- ACTIVITY
In the copy, include every entry exactly but none of its images.

Collected data:
+--
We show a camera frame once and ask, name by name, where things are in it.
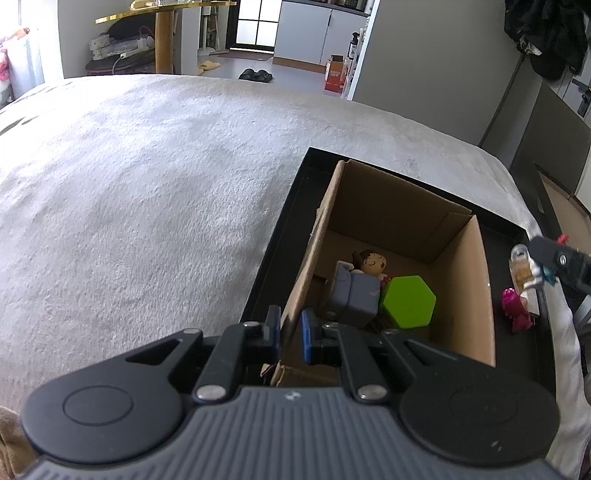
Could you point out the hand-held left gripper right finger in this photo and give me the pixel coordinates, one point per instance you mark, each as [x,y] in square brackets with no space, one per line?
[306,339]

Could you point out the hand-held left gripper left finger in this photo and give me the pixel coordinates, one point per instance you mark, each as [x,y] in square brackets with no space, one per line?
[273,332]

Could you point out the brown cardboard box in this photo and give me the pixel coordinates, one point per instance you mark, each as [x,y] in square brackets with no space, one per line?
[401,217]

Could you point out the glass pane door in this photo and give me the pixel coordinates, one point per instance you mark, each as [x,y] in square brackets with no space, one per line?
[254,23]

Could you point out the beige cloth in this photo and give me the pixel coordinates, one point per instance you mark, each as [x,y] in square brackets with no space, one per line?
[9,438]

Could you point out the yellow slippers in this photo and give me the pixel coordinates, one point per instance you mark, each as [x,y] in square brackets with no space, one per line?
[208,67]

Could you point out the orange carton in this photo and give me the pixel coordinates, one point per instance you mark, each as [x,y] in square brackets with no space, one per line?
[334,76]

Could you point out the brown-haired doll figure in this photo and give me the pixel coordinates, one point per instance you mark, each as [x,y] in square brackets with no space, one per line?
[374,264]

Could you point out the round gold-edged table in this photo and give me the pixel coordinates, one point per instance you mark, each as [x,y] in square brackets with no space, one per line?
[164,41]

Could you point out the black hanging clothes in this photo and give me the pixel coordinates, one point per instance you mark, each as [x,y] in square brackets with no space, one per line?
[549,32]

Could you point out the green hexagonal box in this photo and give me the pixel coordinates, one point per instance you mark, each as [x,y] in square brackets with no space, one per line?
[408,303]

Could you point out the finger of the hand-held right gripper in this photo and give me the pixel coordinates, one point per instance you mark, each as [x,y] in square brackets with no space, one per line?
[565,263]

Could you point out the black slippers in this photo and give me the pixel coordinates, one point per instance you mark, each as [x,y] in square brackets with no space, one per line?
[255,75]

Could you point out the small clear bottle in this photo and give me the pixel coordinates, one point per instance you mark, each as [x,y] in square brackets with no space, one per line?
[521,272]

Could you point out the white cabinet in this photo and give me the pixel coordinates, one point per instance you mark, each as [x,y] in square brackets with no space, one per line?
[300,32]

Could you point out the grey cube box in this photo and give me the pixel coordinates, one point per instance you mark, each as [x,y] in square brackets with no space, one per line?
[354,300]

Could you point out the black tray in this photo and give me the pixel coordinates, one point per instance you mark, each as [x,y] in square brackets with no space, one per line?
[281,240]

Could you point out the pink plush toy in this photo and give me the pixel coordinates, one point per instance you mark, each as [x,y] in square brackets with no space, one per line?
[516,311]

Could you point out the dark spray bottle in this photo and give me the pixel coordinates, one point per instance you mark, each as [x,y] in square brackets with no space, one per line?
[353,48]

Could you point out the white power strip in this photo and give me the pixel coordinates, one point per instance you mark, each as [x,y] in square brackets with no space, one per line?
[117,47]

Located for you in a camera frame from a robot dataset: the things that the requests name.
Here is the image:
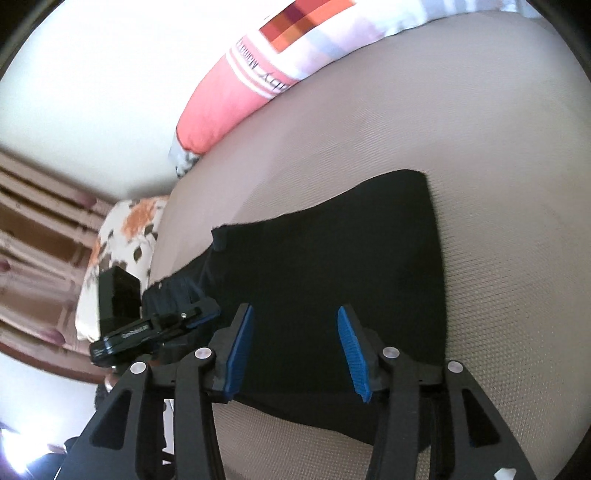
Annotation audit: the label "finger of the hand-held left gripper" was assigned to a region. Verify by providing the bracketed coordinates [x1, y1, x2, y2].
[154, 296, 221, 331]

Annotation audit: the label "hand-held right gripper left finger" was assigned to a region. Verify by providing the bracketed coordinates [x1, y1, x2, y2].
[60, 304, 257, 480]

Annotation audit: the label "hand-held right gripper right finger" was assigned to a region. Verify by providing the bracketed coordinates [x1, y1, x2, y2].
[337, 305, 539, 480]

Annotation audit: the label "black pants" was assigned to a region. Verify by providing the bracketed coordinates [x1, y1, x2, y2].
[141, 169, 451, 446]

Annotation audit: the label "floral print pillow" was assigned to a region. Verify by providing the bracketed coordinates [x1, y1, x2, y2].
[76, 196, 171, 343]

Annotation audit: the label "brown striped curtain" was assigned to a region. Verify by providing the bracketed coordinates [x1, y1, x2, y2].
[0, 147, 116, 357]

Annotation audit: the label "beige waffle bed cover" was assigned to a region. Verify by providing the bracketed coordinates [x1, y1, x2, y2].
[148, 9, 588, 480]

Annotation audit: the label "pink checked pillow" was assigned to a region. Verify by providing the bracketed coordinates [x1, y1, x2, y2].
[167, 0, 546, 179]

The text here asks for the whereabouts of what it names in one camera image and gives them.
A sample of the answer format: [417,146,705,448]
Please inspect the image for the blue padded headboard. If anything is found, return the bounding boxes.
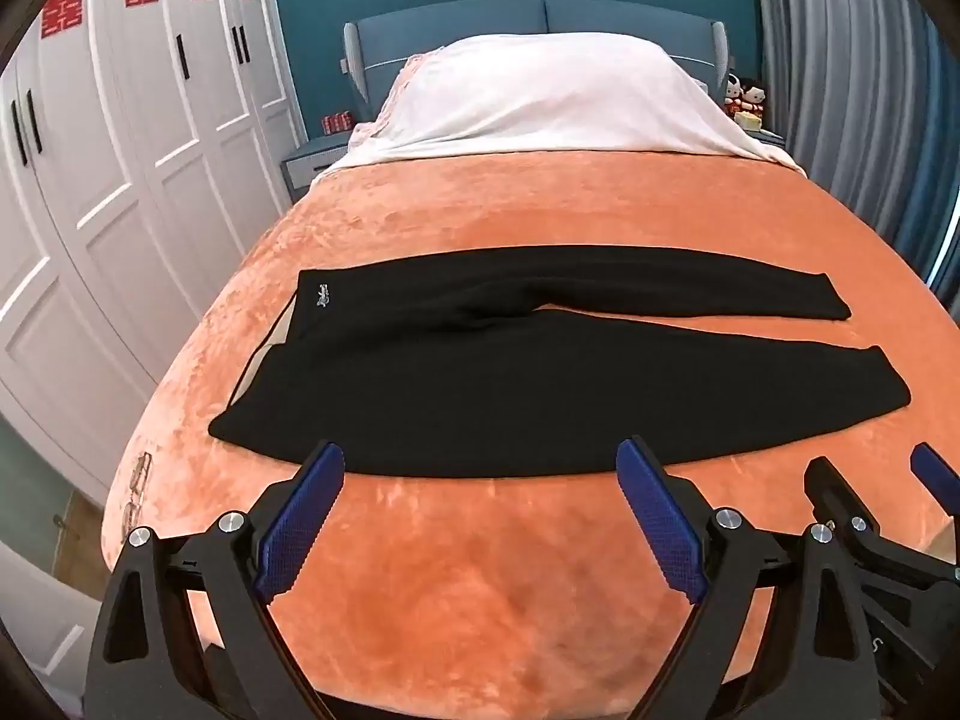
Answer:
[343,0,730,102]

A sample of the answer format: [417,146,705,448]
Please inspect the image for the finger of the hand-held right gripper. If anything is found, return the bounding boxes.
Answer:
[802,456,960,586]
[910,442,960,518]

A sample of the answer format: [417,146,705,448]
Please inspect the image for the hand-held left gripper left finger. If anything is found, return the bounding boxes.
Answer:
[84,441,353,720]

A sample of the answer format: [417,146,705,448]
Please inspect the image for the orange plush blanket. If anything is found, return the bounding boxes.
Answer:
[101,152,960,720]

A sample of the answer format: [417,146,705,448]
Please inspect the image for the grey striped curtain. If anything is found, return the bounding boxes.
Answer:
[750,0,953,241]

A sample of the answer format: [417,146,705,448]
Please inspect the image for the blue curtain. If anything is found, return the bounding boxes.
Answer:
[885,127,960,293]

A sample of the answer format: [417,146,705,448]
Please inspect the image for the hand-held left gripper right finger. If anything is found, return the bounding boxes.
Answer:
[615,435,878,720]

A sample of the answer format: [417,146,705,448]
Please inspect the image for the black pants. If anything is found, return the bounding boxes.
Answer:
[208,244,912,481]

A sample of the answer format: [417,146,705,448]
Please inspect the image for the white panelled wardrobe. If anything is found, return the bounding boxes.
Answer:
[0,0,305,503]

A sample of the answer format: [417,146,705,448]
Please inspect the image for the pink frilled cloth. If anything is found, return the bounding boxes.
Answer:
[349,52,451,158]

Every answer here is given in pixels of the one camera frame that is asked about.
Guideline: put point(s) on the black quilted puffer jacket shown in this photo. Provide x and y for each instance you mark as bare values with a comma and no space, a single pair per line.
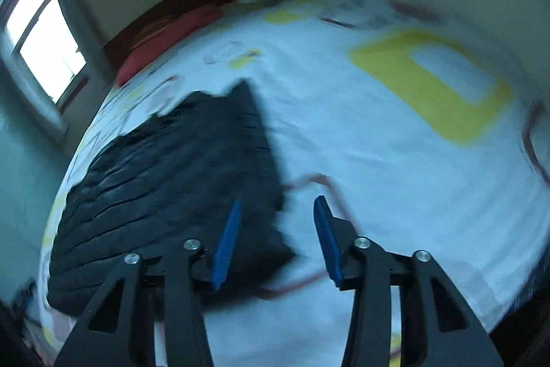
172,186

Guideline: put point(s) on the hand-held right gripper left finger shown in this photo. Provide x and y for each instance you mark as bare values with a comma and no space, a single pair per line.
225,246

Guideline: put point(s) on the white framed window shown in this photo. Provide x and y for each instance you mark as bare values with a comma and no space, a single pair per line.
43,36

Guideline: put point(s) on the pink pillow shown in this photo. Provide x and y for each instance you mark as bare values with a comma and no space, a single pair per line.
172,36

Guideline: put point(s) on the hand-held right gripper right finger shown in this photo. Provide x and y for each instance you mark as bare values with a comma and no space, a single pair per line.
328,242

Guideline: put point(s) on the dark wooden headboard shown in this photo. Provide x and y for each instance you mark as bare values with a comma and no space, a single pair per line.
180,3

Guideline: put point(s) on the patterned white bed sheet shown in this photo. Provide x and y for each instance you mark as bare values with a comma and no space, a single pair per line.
+--
- TASK SOLUTION
We show a camera frame once and ask, name by name, where things are in it.
Could you point out the hand-held left gripper right finger in this photo and give me the pixel coordinates, one point per instance you mark, each as [x,y] in square brackets with no space, one per line?
[306,339]

Could you point out the hand-held left gripper left finger in this photo and give me the pixel coordinates, one point per instance you mark, each as [x,y] in square brackets with no space, one per line?
[273,332]

Could you point out the brown cardboard box in this photo and give me the pixel coordinates, one point per instance you mark, each as [x,y] in square brackets with no space, one per line?
[401,217]

Could you point out the glass pane door in this photo and give me the pixel coordinates, one point per instance you mark, each as [x,y] in square brackets with no space, one per line?
[254,23]

Could you point out the beige cloth in this photo and give me the pixel coordinates, one point per instance you mark, each as [x,y] in square brackets with no space, one per line?
[9,438]

Could you point out the yellow slippers in this photo and give me the pixel coordinates, one point per instance you mark, each as [x,y] in square brackets with no space, one per line?
[208,67]

Could you point out the orange carton in this photo and give me the pixel coordinates, one point per instance you mark, each as [x,y] in square brackets with no space, one per line?
[334,76]

Could you point out the brown-haired doll figure in this photo and give me the pixel coordinates, one point per instance you mark, each as [x,y] in square brackets with no space, one per line?
[374,264]

Could you point out the round gold-edged table in this photo and give me the pixel coordinates, one point per instance you mark, each as [x,y] in square brackets with no space, one per line?
[164,41]

Could you point out the black hanging clothes in this photo and give me the pixel coordinates, one point per instance you mark, each as [x,y] in square brackets with no space, one per line?
[549,32]

Could you point out the green hexagonal box in this photo and give me the pixel coordinates, one point per instance you mark, each as [x,y] in square brackets with no space, one per line?
[408,303]

Could you point out the finger of the hand-held right gripper in this photo and give me the pixel coordinates, one point per instance you mark, each as [x,y] in square brackets with no space, one per line?
[565,263]

Could you point out the black slippers in this photo and give me the pixel coordinates, one point per instance you mark, each as [x,y] in square brackets with no space, one per line?
[255,75]

Could you point out the small clear bottle in this photo and give me the pixel coordinates, one point per instance you mark, each as [x,y] in square brackets with no space, one per line?
[521,272]

Could you point out the white cabinet in this photo and give me the pixel coordinates, one point per instance you mark, each as [x,y] in square brackets with no space, one per line?
[300,32]

Could you point out the grey cube box in this photo and give me the pixel coordinates, one point per instance you mark, each as [x,y] in square brackets with no space, one per line?
[354,300]

Could you point out the black tray in this photo and give me the pixel coordinates, one point per instance you mark, each as [x,y] in square brackets with no space, one per line?
[281,240]

Could you point out the pink plush toy in this photo and give me the pixel coordinates, one point per instance you mark, each as [x,y] in square brackets with no space, one per line?
[516,311]

Could you point out the dark spray bottle in this photo and give me the pixel coordinates, one point per instance you mark, each as [x,y] in square brackets with no space, one per line?
[353,48]

Could you point out the white power strip in this photo and give me the pixel coordinates, one point per instance you mark, each as [x,y] in square brackets with no space, one per line?
[117,47]

Located for you in a camera frame from a robot dataset: the things that the requests name.
Here is the image:
Annotation audit: the label "finger of the hand-held left gripper" was assigned to a region. Verify by providing the bracketed coordinates [x1, y1, x2, y2].
[154, 296, 221, 331]

Annotation audit: the label "hand-held right gripper left finger" was assigned to a region. Verify by providing the bracketed coordinates [x1, y1, x2, y2].
[60, 304, 257, 480]

Annotation audit: the label "hand-held right gripper right finger" was assigned to a region. Verify by providing the bracketed coordinates [x1, y1, x2, y2].
[337, 305, 539, 480]

Annotation audit: the label "black pants" was assigned to a region. Verify by providing the bracketed coordinates [x1, y1, x2, y2].
[141, 169, 451, 446]

Annotation audit: the label "floral print pillow" was assigned to a region. Verify by providing the bracketed coordinates [x1, y1, x2, y2].
[76, 196, 171, 343]

Annotation audit: the label "brown striped curtain" was assigned to a region. Verify by providing the bracketed coordinates [x1, y1, x2, y2].
[0, 147, 116, 357]

Annotation audit: the label "beige waffle bed cover" was assigned to a region. Verify by providing the bracketed coordinates [x1, y1, x2, y2].
[148, 9, 588, 480]

Annotation audit: the label "pink checked pillow" was assigned to a region. Verify by providing the bracketed coordinates [x1, y1, x2, y2].
[167, 0, 546, 179]

The text here asks for the whereabouts of what it names in one camera image and gives them.
A sample of the answer format: [417,146,705,448]
Please inspect the image for the blue padded headboard. If anything is found, return the bounding boxes.
Answer:
[343,0,730,102]

A sample of the answer format: [417,146,705,448]
Please inspect the image for the finger of the hand-held right gripper. If anything is found, return the bounding boxes.
Answer:
[802,456,960,586]
[910,442,960,518]

A sample of the answer format: [417,146,705,448]
Please inspect the image for the hand-held left gripper left finger. If anything is found, return the bounding boxes.
Answer:
[84,441,353,720]

A sample of the answer format: [417,146,705,448]
Please inspect the image for the orange plush blanket. If anything is found, return the bounding boxes.
Answer:
[101,152,960,720]

A sample of the answer format: [417,146,705,448]
Please inspect the image for the grey striped curtain. If anything is found, return the bounding boxes.
Answer:
[750,0,953,241]

A sample of the answer format: [417,146,705,448]
Please inspect the image for the blue curtain. If anything is found, return the bounding boxes.
Answer:
[885,127,960,293]

A sample of the answer format: [417,146,705,448]
Please inspect the image for the hand-held left gripper right finger. If anything is found, return the bounding boxes.
Answer:
[615,435,878,720]

A sample of the answer format: [417,146,705,448]
Please inspect the image for the black pants. If anything is found, return the bounding boxes.
Answer:
[208,244,912,481]

A sample of the answer format: [417,146,705,448]
Please inspect the image for the white panelled wardrobe. If anything is found, return the bounding boxes.
Answer:
[0,0,305,503]

A sample of the answer format: [417,146,705,448]
Please inspect the image for the pink frilled cloth. If anything is found, return the bounding boxes.
Answer:
[349,52,451,158]

Every answer here is given in pixels of the one camera frame that is asked about.
Guideline: put point(s) on the black quilted puffer jacket shown in this photo. Provide x and y for each instance you mark as bare values with a comma and no space, a single pair per line.
172,186

Guideline: put point(s) on the hand-held right gripper left finger shown in this photo. Provide x and y for each instance you mark as bare values with a comma and no space, a single pair per line.
225,246

Guideline: put point(s) on the white framed window shown in this photo. Provide x and y for each instance you mark as bare values with a comma and no space, a single pair per line.
43,36

Guideline: put point(s) on the pink pillow shown in this photo. Provide x and y for each instance you mark as bare values with a comma and no space, a single pair per line.
172,36

Guideline: put point(s) on the hand-held right gripper right finger shown in this photo. Provide x and y for each instance you mark as bare values with a comma and no space, a single pair per line.
328,242

Guideline: put point(s) on the dark wooden headboard shown in this photo. Provide x and y for each instance you mark as bare values with a comma and no space, a single pair per line.
180,3

Guideline: put point(s) on the patterned white bed sheet shown in this photo. Provide x and y for each instance you mark as bare values with a comma and no space, a single pair per line.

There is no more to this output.